*** Block opens ***

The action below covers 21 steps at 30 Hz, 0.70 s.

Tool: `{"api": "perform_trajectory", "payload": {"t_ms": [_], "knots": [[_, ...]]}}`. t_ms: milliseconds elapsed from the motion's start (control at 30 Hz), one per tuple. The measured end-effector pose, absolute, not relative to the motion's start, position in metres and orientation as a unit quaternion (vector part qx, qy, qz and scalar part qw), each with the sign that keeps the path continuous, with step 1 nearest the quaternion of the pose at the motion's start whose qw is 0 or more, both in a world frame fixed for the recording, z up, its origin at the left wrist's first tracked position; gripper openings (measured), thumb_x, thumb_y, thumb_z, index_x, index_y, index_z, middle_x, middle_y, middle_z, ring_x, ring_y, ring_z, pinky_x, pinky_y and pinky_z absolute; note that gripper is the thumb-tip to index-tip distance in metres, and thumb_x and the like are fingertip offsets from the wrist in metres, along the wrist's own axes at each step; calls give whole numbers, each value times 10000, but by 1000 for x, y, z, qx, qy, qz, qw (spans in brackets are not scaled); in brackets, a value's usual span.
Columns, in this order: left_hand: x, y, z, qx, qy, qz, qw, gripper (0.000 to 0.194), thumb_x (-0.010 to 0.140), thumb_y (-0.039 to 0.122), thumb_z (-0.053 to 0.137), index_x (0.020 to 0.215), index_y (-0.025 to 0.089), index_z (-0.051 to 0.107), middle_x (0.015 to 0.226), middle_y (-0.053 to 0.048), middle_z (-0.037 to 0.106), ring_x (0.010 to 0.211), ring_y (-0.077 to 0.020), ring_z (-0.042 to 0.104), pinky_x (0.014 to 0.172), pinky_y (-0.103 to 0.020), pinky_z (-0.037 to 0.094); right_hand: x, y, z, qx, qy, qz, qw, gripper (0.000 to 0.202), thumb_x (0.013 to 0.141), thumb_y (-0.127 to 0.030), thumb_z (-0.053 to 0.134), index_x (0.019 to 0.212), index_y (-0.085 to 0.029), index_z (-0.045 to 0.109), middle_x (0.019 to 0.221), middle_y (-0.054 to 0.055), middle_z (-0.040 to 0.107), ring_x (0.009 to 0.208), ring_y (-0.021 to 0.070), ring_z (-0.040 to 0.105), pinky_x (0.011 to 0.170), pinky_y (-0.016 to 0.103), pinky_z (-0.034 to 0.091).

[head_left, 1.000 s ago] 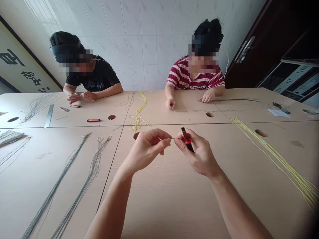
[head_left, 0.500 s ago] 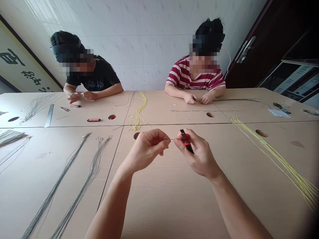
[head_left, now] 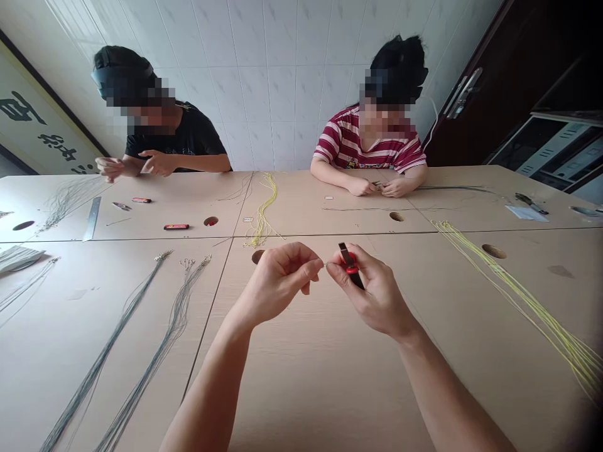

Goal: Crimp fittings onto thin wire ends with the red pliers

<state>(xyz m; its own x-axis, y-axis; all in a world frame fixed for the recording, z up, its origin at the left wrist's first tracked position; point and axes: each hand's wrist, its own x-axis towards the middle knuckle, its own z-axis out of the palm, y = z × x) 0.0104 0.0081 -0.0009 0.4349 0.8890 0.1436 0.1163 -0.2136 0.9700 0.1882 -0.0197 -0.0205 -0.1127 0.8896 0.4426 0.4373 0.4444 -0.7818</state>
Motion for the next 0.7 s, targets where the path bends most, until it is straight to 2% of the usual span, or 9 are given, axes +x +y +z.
{"api": "perform_trajectory", "payload": {"t_ms": [100, 267, 367, 533, 700], "knots": [[9, 9, -3, 677, 365, 384, 510, 149, 900, 235, 569, 780, 153, 598, 692, 24, 586, 544, -51, 519, 503, -184, 404, 188, -19, -22, -462, -698, 252, 486, 145, 936, -316, 546, 827, -219, 535, 703, -34, 494, 603, 104, 450, 577, 244, 379], [8, 7, -1, 666, 352, 386, 533, 161, 897, 231, 569, 764, 142, 590, 673, 22, 574, 533, -48, 509, 510, -182, 414, 191, -17, -26, -458, -695, 238, 501, 87, 930, -302, 563, 978, -236, 594, 873, 4, 618, 729, 128, 543, 682, 264, 435], [8, 6, 1, 657, 347, 381, 551, 171, 898, 246, 573, 766, 139, 590, 668, 20, 573, 536, -50, 506, 511, -185, 408, 191, -18, -25, -450, -709, 236, 489, 79, 937, -302, 549, 933, -228, 578, 826, 0, 597, 693, 126, 515, 658, 267, 426], [6, 7, 3, 652, 342, 381, 560, 181, 894, 266, 581, 765, 140, 593, 661, 20, 570, 536, -56, 502, 508, -193, 395, 188, -19, -21, -455, -720, 233, 469, 175, 941, -312, 537, 797, -218, 503, 697, -27, 474, 637, 117, 452, 608, 254, 394], [6, 6, 3, 649, 345, 378, 563, 168, 887, 261, 588, 768, 142, 593, 659, 24, 572, 534, -55, 503, 510, -193, 394, 189, -19, -22, -452, -712, 242, 480, 116, 939, -304, 546, 860, -220, 537, 750, -19, 525, 661, 114, 471, 637, 251, 403]]}}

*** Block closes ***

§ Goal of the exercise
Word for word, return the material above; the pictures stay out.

§ Task response
The action below covers 21 steps at 30 Hz, 0.70 s.

Tool: `{"api": "perform_trajectory", "payload": {"t_ms": [_], "knots": [[_, ...]]}}`. t_ms: milliseconds elapsed from the motion's start (control at 30 Hz), one per tuple. The measured end-effector pose, absolute, not relative to the motion's start, position in metres and orientation as a unit quaternion (vector part qx, qy, qz and scalar part qw), each with the sign that keeps the path continuous, with step 1 nearest the quaternion of the pose at the motion's start whose qw is 0 or more, both in a world frame fixed for the recording, z up, its origin at the left wrist's first tracked position; gripper openings (measured), thumb_x, thumb_y, thumb_z, index_x, index_y, index_z, middle_x, middle_y, middle_z, ring_x, ring_y, ring_z, pinky_x, pinky_y and pinky_z absolute; note that gripper is the thumb-tip to index-tip distance in metres, and thumb_x and the like are fingertip offsets from the wrist in metres, along the wrist's own axes at each step; calls give whole numbers, each value times 10000, but by 1000 for x, y, z, qx, qy, qz, qw (spans in brackets are not scaled); in brackets, a value's usual span.
Columns, in this order: left_hand: x, y, z, qx, qy, qz, qw, gripper (0.000 to 0.194), thumb_x (-0.010 to 0.140), thumb_y (-0.039 to 0.122), thumb_z (-0.053 to 0.137), index_x (0.020 to 0.215), index_y (-0.025 to 0.089), index_z (-0.051 to 0.107), middle_x (0.015 to 0.226), middle_y (-0.053 to 0.048), middle_z (-0.037 to 0.106), ring_x (0.010 to 0.211), ring_y (-0.077 to 0.020), ring_z (-0.042 to 0.104), pinky_x (0.014 to 0.172), pinky_y (-0.103 to 0.020), pinky_z (-0.037 to 0.094); right_hand: x, y, z, qx, qy, qz, qw, gripper (0.000 to 0.202), thumb_x (0.013 to 0.141), thumb_y (-0.127 to 0.030), thumb_z (-0.053 to 0.134), index_x (0.019 to 0.212), index_y (-0.085 to 0.029), index_z (-0.045 to 0.109), middle_x (0.019 to 0.221), middle_y (-0.054 to 0.055), middle_z (-0.040 to 0.107), ring_x (0.009 to 0.208), ring_y (-0.021 to 0.070), ring_z (-0.040 to 0.105), pinky_x (0.011 to 0.170), pinky_y (-0.016 to 0.103), pinky_z (-0.034 to 0.091).

[head_left, 1.000 s ago] 
[head_left, 0.500 s ago] 
[head_left, now] 

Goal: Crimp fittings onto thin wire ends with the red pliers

<state>(xyz m; its own x-axis, y-axis; all in a world frame fixed for the recording, z up, its origin at the left wrist's first tracked position; point and axes: each hand's wrist, its own x-axis towards the middle knuckle, its own z-axis out of the palm, y = z × x) 0.0104 0.0081 -0.0009 0.4349 0.8890 0.1436 0.1163 -0.2136 0.9700 0.1882 -0.0197 -0.0205 -0.1127 0.8896 0.4426 0.4373 0.4444 -0.7818</state>
Motion for the next 0.7 s, targets where the path bends most, until it is straight to 2% of the usual span, or 9 are given, axes +x +y +z.
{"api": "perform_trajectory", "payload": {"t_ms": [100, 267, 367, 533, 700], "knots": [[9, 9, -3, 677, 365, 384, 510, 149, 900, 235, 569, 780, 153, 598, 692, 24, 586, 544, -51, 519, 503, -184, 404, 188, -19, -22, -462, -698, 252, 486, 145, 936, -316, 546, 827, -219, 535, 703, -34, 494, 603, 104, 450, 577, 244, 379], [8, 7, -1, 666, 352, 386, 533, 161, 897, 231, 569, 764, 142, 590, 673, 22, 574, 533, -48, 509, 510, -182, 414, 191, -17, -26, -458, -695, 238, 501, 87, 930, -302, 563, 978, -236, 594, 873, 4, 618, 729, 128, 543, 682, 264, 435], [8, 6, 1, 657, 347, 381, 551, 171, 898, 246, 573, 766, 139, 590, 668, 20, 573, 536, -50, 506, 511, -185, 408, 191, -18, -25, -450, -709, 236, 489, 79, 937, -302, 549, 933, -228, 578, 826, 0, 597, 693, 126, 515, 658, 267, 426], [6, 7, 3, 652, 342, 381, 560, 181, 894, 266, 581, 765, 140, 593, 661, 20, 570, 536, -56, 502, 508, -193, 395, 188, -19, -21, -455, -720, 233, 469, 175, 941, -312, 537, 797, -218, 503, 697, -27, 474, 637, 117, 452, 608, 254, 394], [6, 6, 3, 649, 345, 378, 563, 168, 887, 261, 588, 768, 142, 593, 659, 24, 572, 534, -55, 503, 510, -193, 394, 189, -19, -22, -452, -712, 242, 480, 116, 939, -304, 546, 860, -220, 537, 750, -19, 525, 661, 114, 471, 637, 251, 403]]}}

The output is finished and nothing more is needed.